* **Task statement**
With pictures omitted, copy exactly every line from the one that contains "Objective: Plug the" to the end of the listing below.

* **Dataset section**
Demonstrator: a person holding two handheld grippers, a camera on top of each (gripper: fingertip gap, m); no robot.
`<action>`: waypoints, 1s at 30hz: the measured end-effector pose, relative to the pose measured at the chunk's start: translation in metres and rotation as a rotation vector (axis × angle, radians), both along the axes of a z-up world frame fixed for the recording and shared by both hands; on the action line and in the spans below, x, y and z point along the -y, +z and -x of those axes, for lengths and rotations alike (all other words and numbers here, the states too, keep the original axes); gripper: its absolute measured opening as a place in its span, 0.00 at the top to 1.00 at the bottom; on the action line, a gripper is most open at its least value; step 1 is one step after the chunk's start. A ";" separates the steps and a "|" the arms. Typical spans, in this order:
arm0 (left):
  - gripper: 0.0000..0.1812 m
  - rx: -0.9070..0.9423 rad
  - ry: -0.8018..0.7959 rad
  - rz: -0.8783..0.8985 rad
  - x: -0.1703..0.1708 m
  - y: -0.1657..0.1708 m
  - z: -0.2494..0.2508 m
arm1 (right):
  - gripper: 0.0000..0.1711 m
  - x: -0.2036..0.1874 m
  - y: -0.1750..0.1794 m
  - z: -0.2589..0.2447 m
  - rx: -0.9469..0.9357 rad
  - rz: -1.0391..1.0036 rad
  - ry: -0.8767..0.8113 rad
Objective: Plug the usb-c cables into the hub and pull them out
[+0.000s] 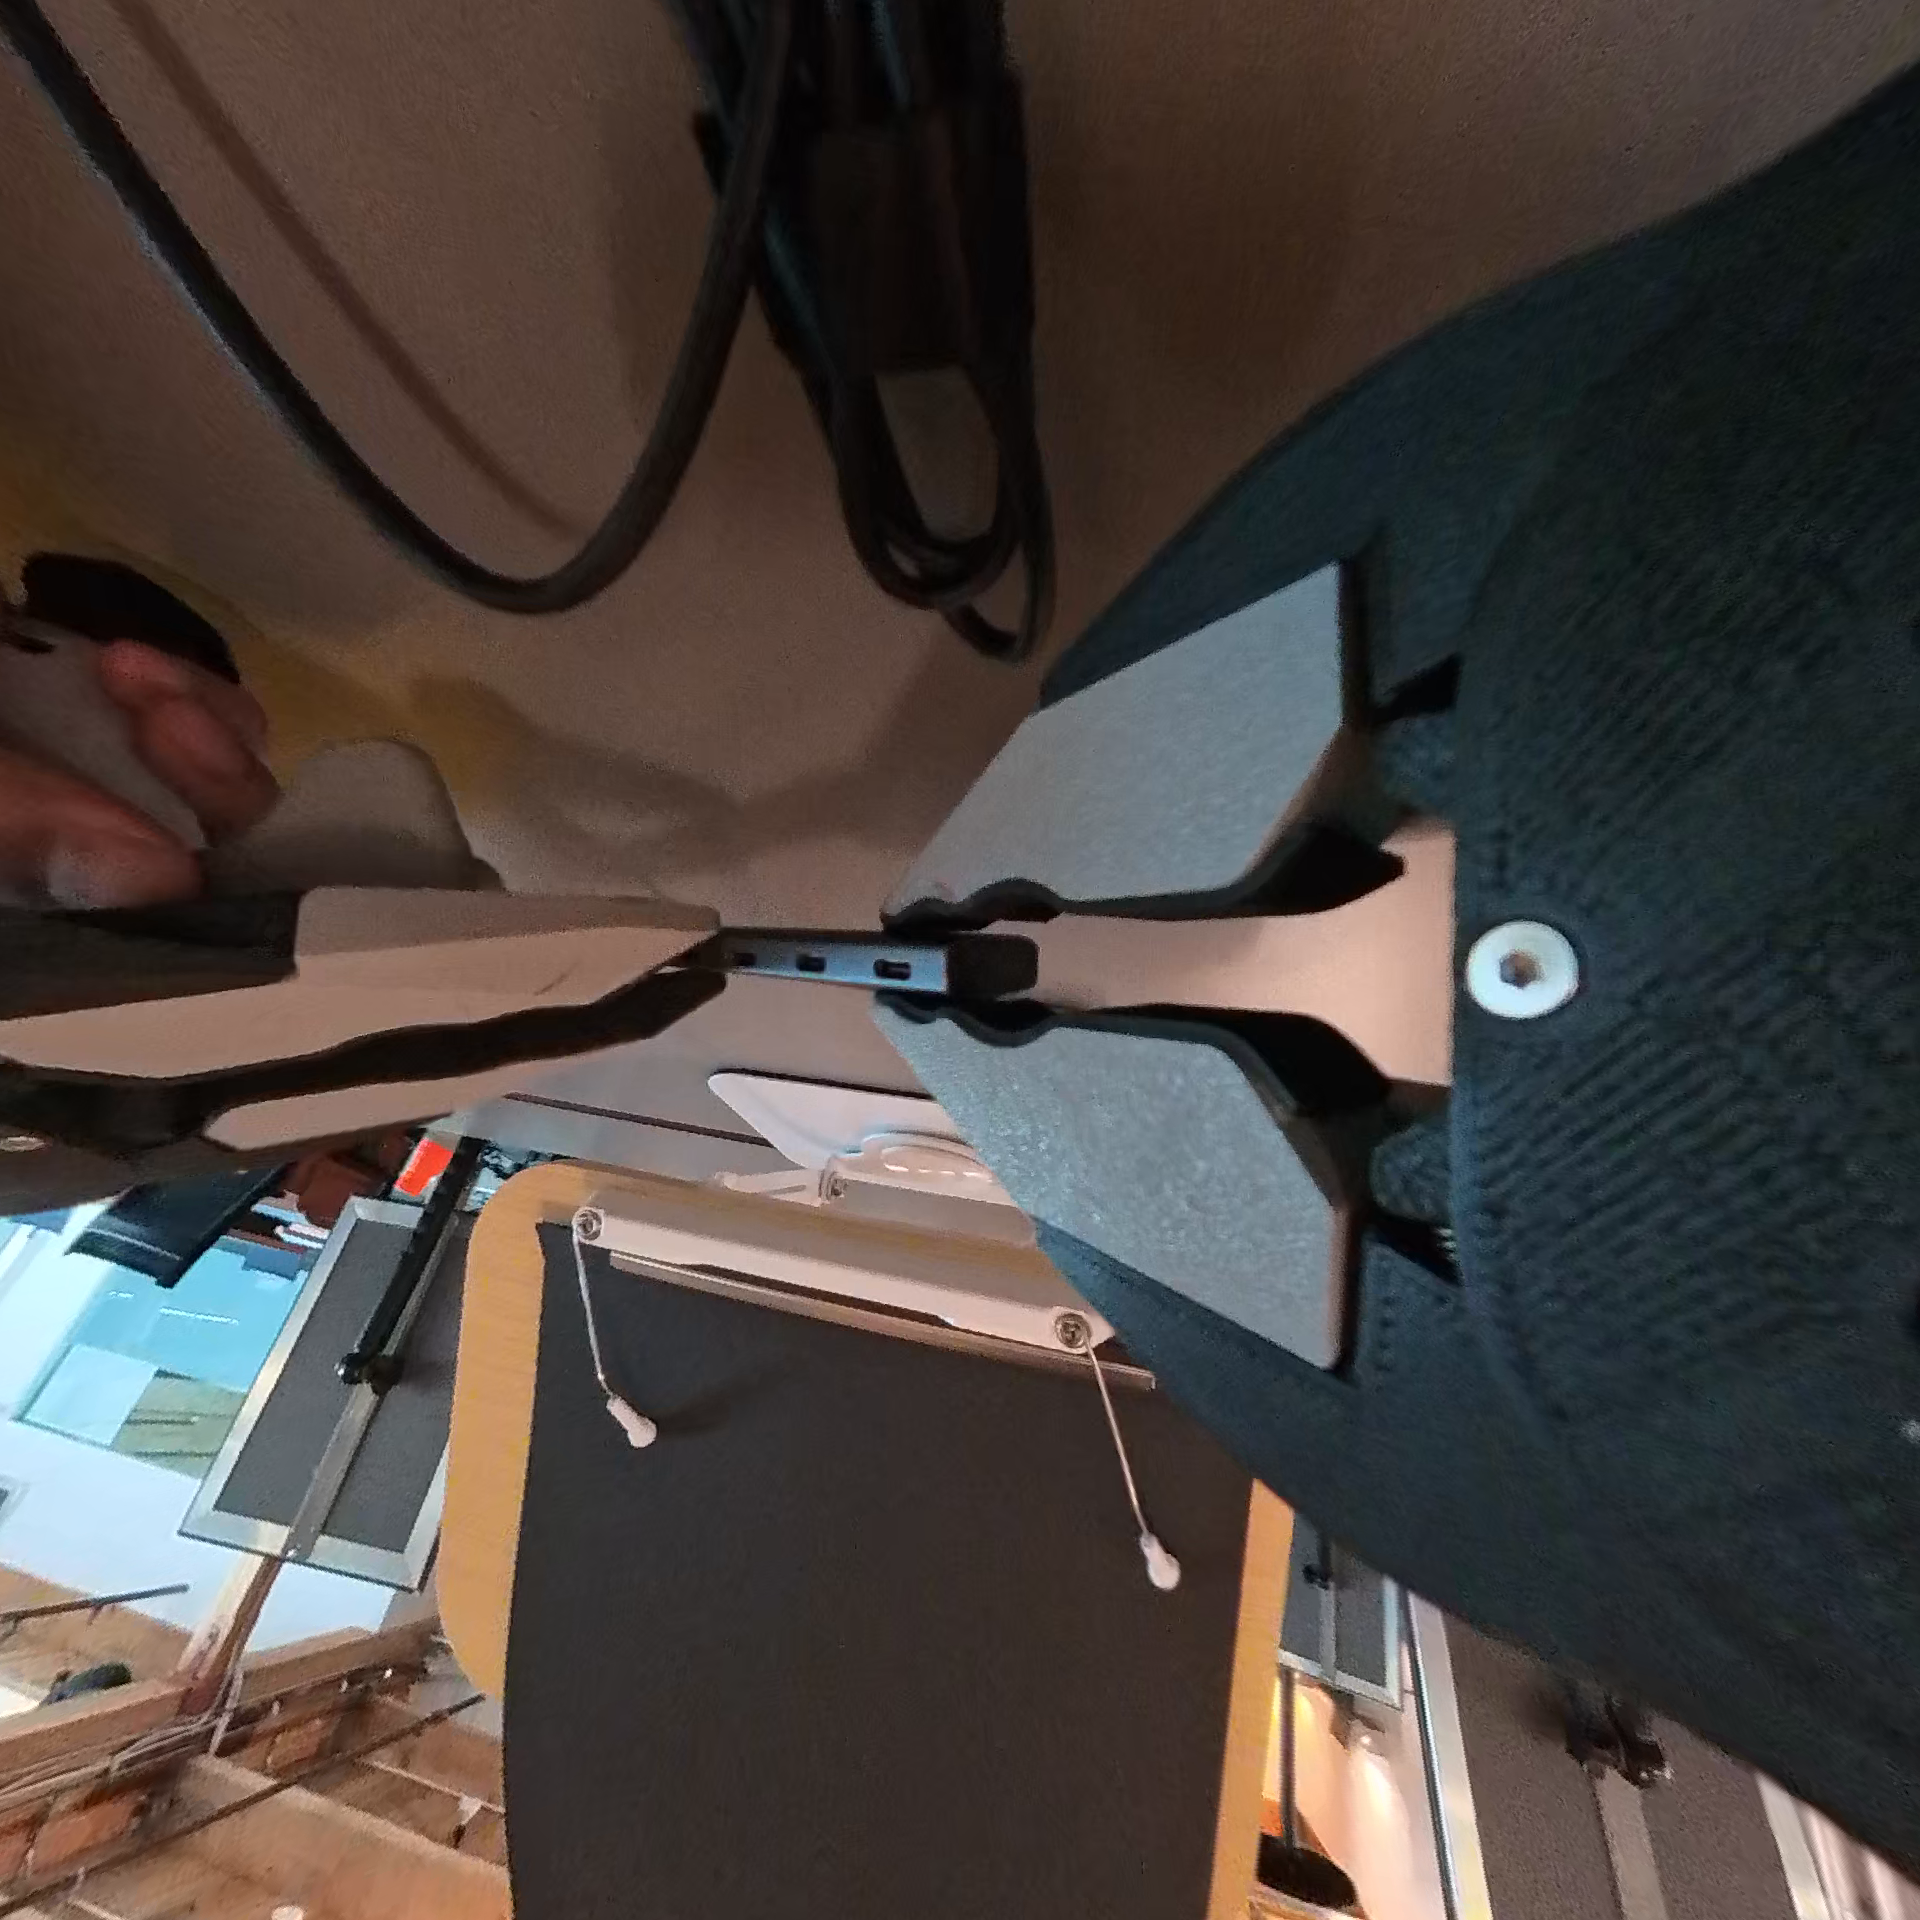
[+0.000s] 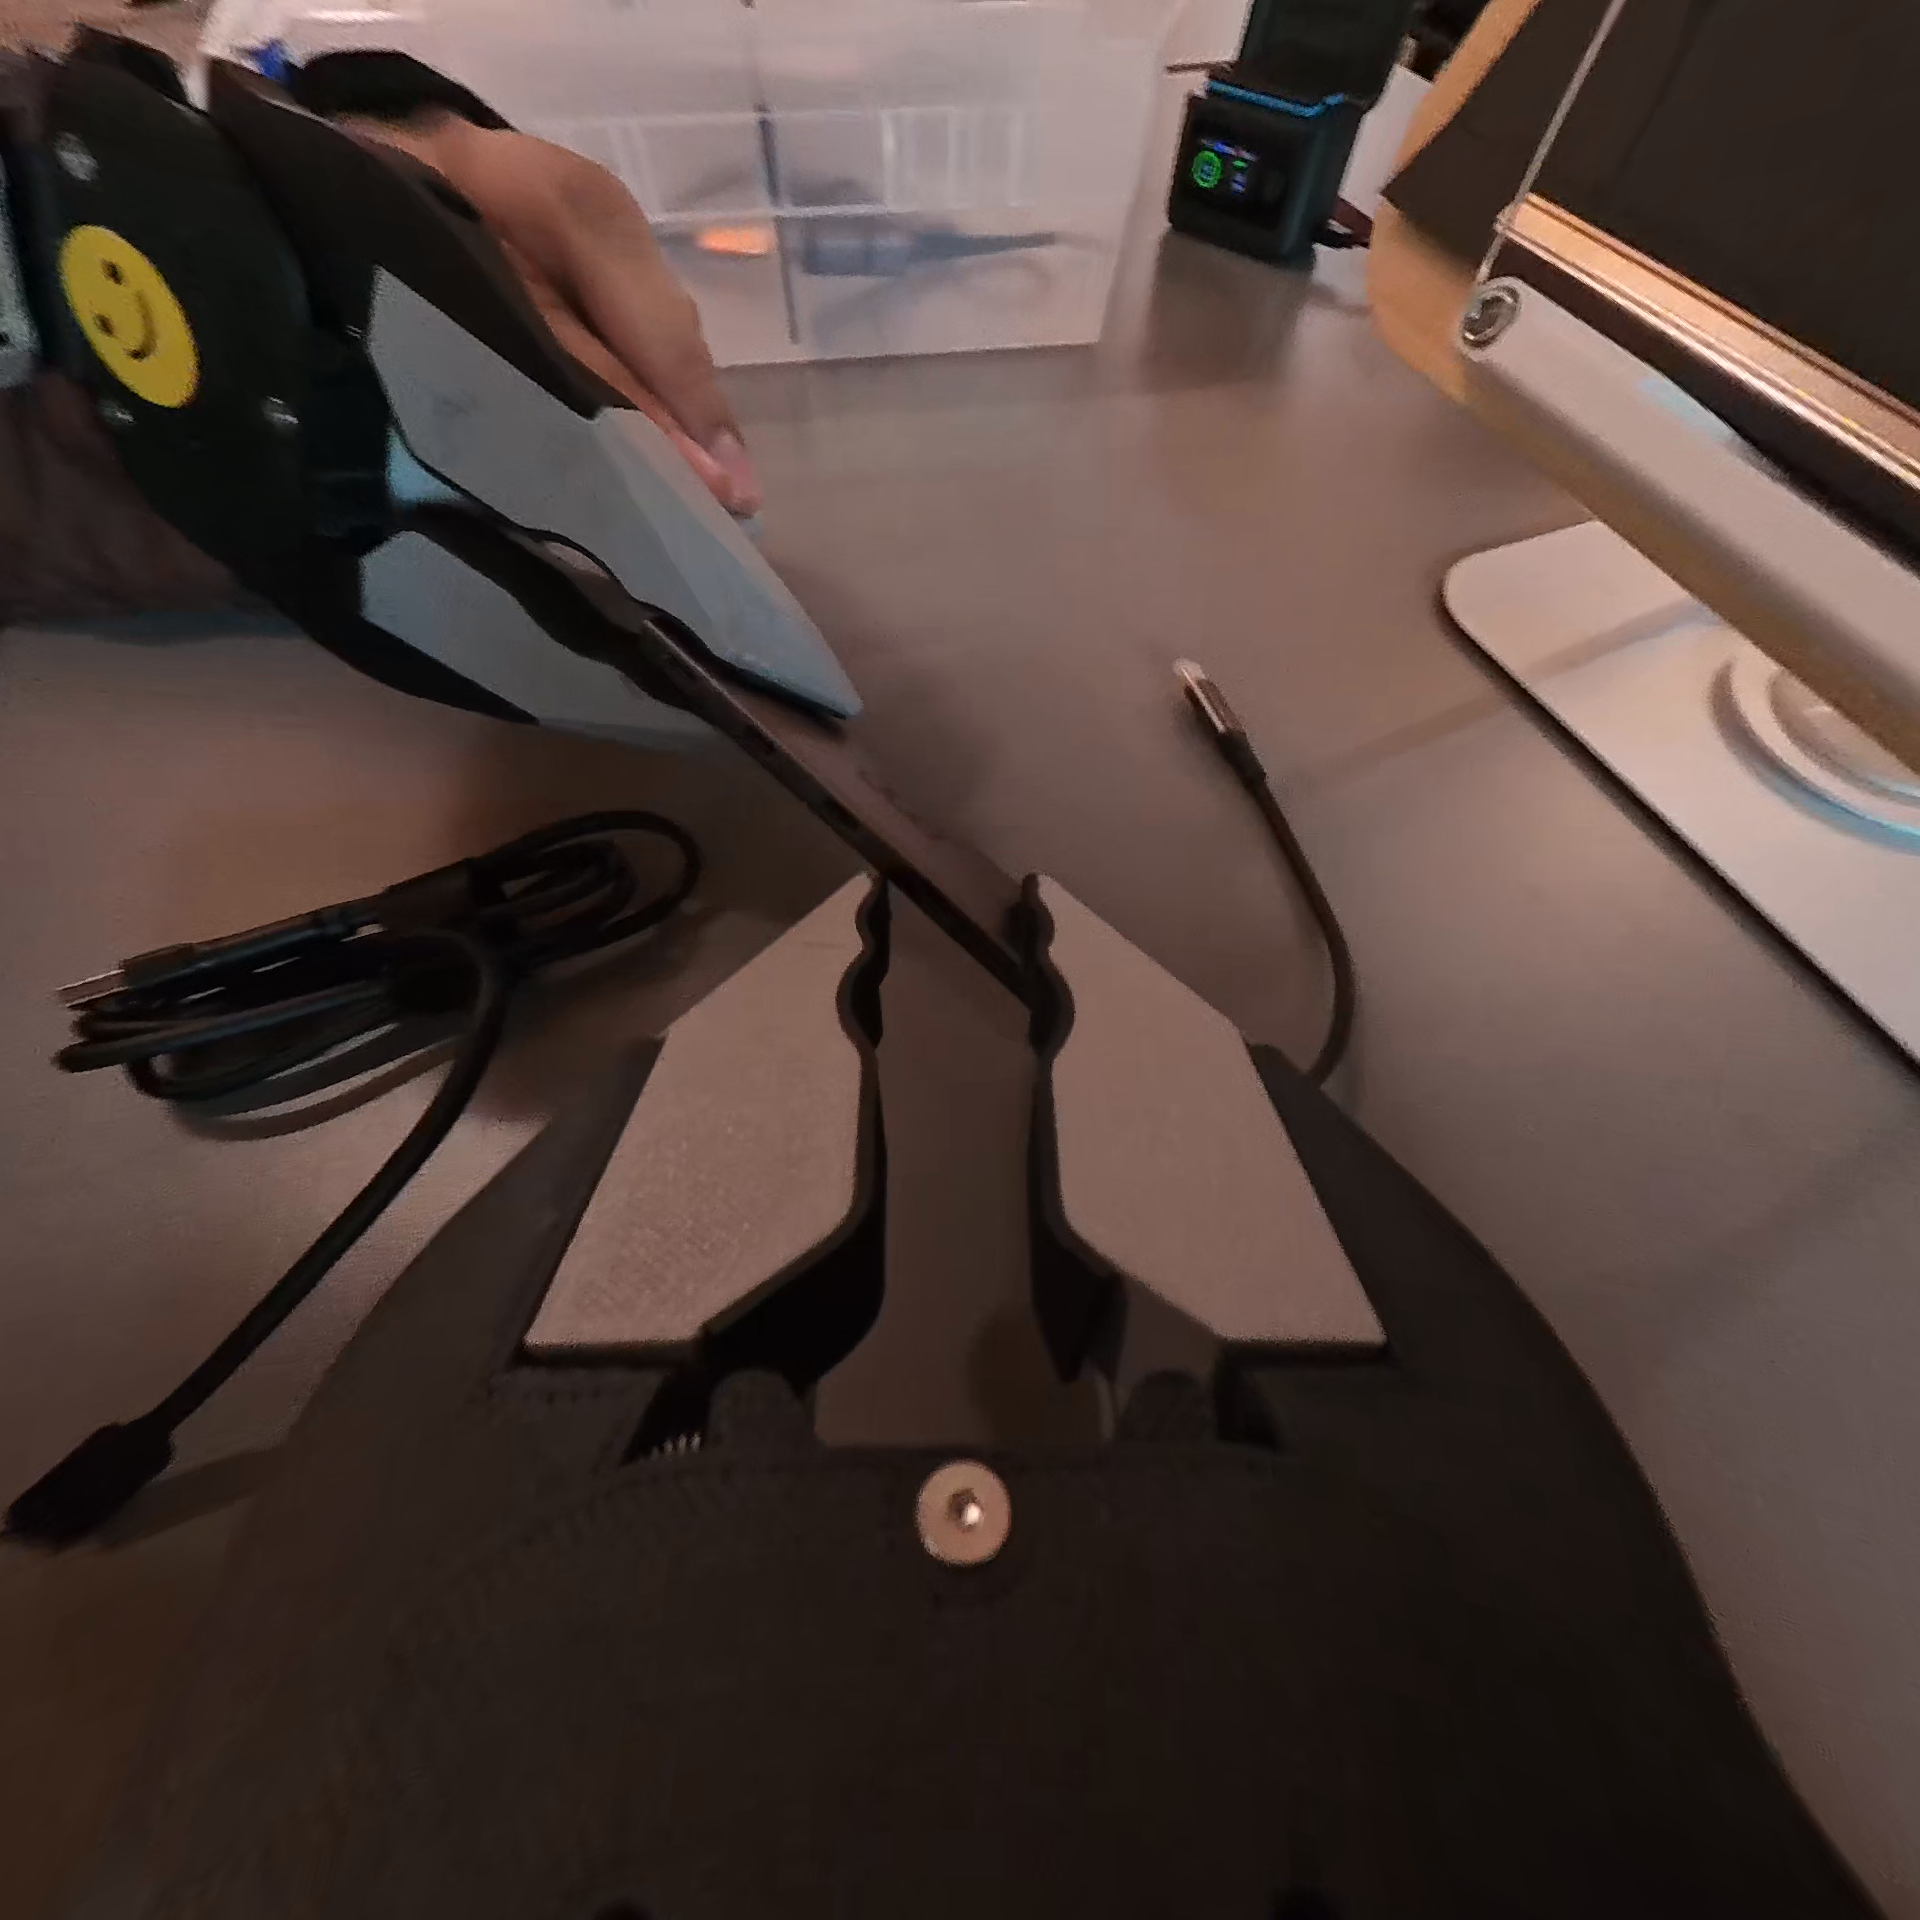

* **Solution**
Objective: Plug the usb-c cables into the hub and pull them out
[+0.000s] 
[+0.000s] 

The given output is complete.